Delia Baldassarri is Assistant Professor of Sociology at Princeton University. She holds Ph.D.s in sociology from Columbia University and the University of Trento. Her work in the areas of social networks, collective behavior, political inequality, and economic development aims at capturing the attitudinal and structural bases of social integration and conflict. She is the author of a book on cognitive heuristics and political decision-making (The Simple Art of Voting), and has written articles on interpersonal influence, public opinion and political polarization, formal models of collective action, civil-society and inter-organizational networks.
Karen Barkey is Professor of Sociology at Columbia University. She received her Ph.D. in sociology from the University of Chicago. She studies state centralization/decentralization, state control, and social movements against states in the context of empires. Her research focuses primarily on the Ottoman Empire and recently on comparisons between Ottoman, Habsburg, and Roman empires. Her latest book is Empire of Difference: The Ottomans in Comparative Perspective (Cambridge: Cambridge University Press, 2008).

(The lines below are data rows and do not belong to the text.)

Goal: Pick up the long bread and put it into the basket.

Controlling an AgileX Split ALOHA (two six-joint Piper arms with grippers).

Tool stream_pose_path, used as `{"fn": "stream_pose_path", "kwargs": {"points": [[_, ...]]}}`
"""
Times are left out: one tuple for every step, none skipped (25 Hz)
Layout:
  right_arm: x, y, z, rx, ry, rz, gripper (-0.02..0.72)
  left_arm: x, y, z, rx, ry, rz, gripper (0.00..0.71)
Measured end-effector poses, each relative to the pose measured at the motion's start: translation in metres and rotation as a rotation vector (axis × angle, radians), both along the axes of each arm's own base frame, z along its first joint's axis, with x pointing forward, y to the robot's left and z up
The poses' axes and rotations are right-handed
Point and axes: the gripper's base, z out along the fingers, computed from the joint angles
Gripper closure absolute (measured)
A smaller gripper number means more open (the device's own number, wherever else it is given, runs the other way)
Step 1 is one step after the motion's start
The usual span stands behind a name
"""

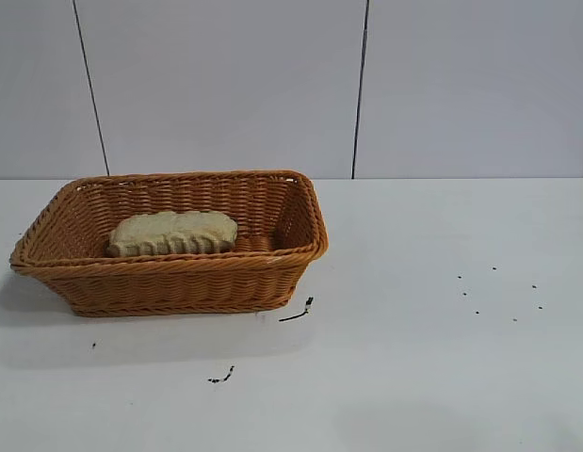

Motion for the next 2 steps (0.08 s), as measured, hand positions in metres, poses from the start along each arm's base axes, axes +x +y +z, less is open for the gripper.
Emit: {"fn": "stream_pose_path", "kwargs": {"points": [[0.0,0.0,0.0,0.0,0.0,0.0,0.013,0.0,0.0,0.0,0.0,0.0,0.0,0.017],[0.0,0.0,0.0,0.0,0.0,0.0,0.013,0.0,0.0,0.0,0.0,0.0,0.0,0.017]]}}
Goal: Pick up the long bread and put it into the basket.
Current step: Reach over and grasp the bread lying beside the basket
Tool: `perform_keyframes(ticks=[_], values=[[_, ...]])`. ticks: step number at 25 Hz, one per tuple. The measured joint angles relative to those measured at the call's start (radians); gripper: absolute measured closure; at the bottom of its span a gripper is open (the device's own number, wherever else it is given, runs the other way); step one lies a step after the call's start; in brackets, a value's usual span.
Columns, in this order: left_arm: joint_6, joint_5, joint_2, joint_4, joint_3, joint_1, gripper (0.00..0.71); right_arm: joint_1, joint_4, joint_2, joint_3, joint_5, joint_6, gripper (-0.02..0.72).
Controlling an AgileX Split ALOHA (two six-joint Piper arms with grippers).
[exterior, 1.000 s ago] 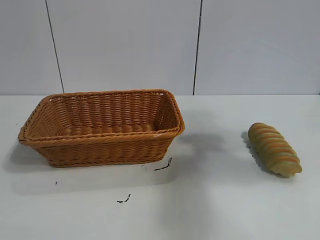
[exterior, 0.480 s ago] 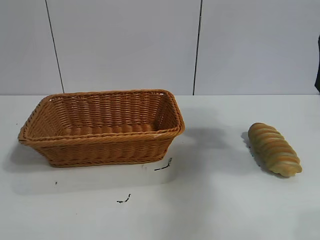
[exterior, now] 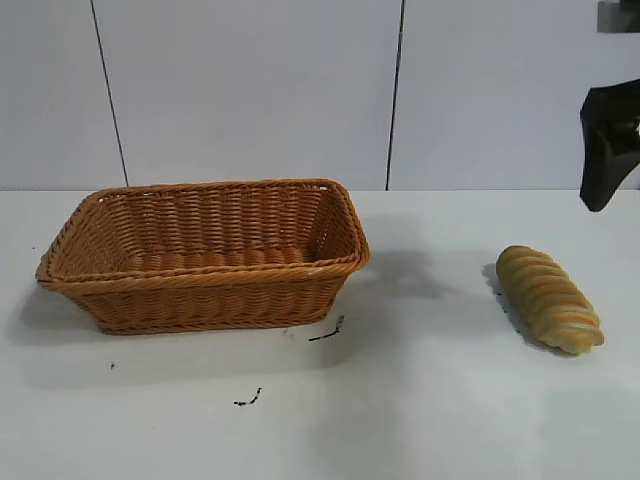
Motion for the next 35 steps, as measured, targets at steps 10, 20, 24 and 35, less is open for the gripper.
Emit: perform_keyframes(ticks=[10, 20, 24, 35], values=[[0.000, 0.000, 0.000, 0.000, 0.000, 0.000, 0.018, 0.000, 0.023, 0.185, -0.107, -0.052, 0.004, 0.014], [0.000, 0.000, 0.000, 0.000, 0.000, 0.000, 0.018, 0.000, 0.007, 0.298, -0.108, -0.116, 0.003, 0.014], [0.000, 0.000, 0.000, 0.000, 0.000, 0.000, 0.018, 0.000, 0.007, 0.300, -0.108, -0.151, 0.002, 0.014], [0.000, 0.000, 0.000, 0.000, 0.000, 0.000, 0.018, 0.000, 0.008, 0.331, -0.108, -0.162, 0.000, 0.014]])
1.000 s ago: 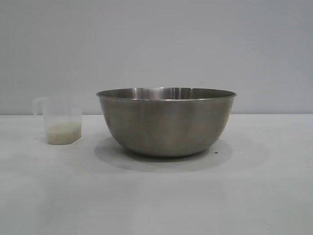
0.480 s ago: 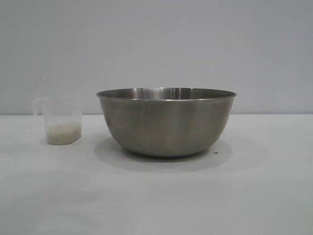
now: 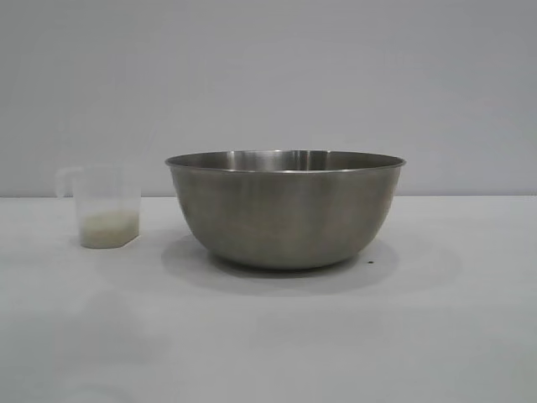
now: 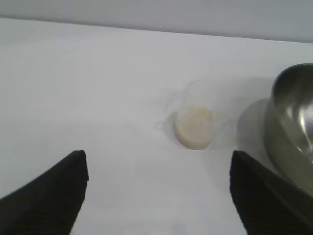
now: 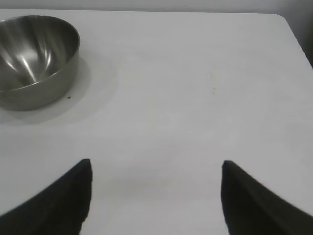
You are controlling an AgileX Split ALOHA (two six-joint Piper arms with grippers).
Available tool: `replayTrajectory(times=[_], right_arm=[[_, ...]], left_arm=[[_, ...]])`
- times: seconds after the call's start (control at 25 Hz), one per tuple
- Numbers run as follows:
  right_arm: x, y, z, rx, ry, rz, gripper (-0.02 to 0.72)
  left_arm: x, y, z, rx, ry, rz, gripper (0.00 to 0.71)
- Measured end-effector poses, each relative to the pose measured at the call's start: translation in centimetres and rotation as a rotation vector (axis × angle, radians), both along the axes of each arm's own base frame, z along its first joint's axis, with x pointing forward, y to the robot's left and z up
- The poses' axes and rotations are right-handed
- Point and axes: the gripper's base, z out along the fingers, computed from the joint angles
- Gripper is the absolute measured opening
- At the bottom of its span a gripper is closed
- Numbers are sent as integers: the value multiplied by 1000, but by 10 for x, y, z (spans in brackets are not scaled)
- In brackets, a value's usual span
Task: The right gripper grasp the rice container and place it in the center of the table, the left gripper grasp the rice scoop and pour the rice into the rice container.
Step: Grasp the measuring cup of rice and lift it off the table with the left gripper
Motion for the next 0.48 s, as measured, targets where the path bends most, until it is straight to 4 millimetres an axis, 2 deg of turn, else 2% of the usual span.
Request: replayTrajectory(times=[0.2,0.48], right_arm=[[0,0,0,0,0,0,473],[0,0,0,0,0,0,473]], left_arm=[[-7,5,-12,10,-68,22,515],[4,2,-34,65,-30,12,515]])
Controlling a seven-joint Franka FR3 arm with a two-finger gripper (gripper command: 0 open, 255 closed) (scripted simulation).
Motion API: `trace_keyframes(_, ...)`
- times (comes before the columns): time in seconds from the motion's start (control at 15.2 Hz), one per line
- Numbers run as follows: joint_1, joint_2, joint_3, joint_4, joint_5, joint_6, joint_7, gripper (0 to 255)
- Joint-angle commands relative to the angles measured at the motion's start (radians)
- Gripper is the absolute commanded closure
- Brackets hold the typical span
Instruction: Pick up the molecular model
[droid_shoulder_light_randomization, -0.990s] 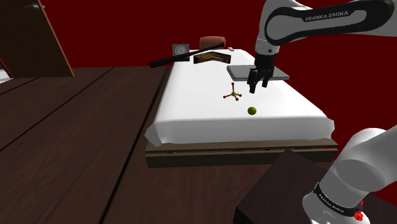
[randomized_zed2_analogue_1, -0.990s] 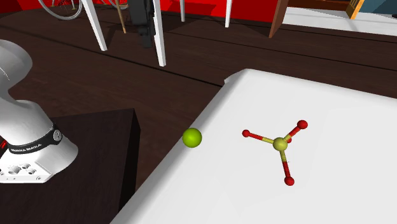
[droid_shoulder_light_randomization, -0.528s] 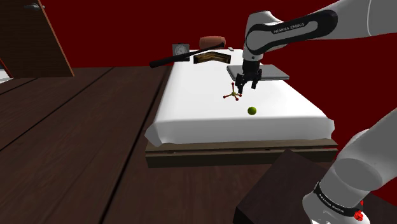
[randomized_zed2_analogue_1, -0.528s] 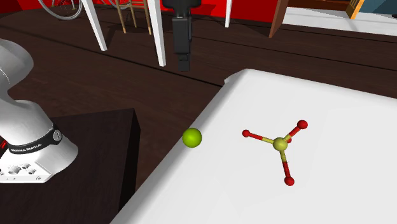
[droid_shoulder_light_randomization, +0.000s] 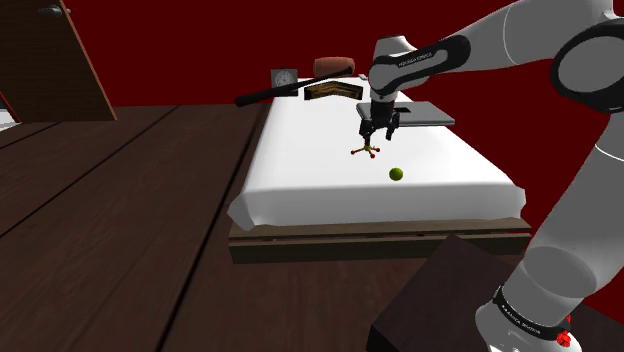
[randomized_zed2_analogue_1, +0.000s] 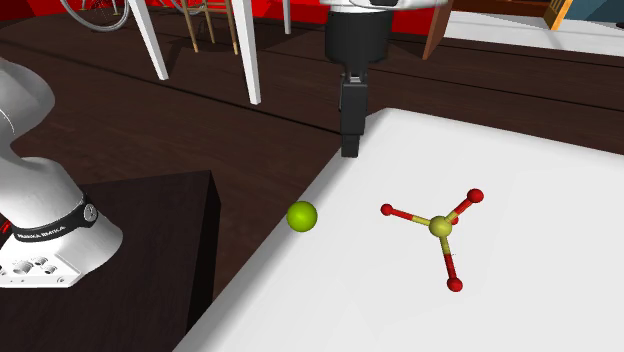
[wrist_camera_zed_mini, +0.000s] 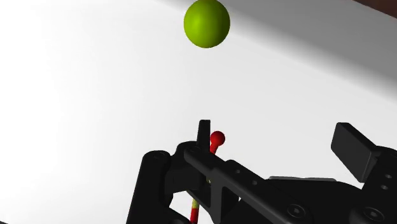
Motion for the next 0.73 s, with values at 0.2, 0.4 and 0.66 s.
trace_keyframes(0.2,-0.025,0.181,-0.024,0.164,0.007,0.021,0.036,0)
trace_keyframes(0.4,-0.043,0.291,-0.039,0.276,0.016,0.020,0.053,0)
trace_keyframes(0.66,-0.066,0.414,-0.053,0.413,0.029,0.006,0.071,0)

Peter Bearman is Director of the Lazarsfeld Center for the Social Sciences, the Cole Professor of Social Science, Codirector of the Health and Society Scholars Program, and an Associate Member of Nuffield College, University of Oxford. He holds a Ph.D. in sociology from Harvard University. A recipient of the NIH Directors Pioneer Award in 2007, Bearman is currently investigating the social and environmental determinants of the autism epidemic. Current projects also include an ethnographic study of the funeral industry and, with support from the American Legacy Foundation, an investigation of the social and economic consequences of tobacco-control policy.
Michael Biggs is Lecturer in Sociology at the University of Oxford. He studied at Victoria University of Wellington and Harvard University. His research has focused on social movements and political protest, addressing two theoretical puzzles. One is the volatility of collective protest: why a mass movement can emerge suddenly, appear powerful, and yet collapse quickly. The second puzzle is the use of self-inflicted suffering for political ends, as with hunger strikes and, most dramatically, with protest by self-immolation.
Iris Bohnet is Professor of Public Policy at the Harvard Kennedy School, Director of the Women and Public Policy Program, Associate Director of the Harvard Laboratory for Decision Science and a vice chair of the Program on Negotiation at Harvard. She holds a Ph.D. in economics from the University of Zrich. A behavioral economist, combining insights from economics and psychology, her research focuses on decision-making, and on improving decision-making in organizations and society. In particular, she analyzes the causes and consequences of trust and employs experiments to study the role of gender and culture in decision-making and negotiation.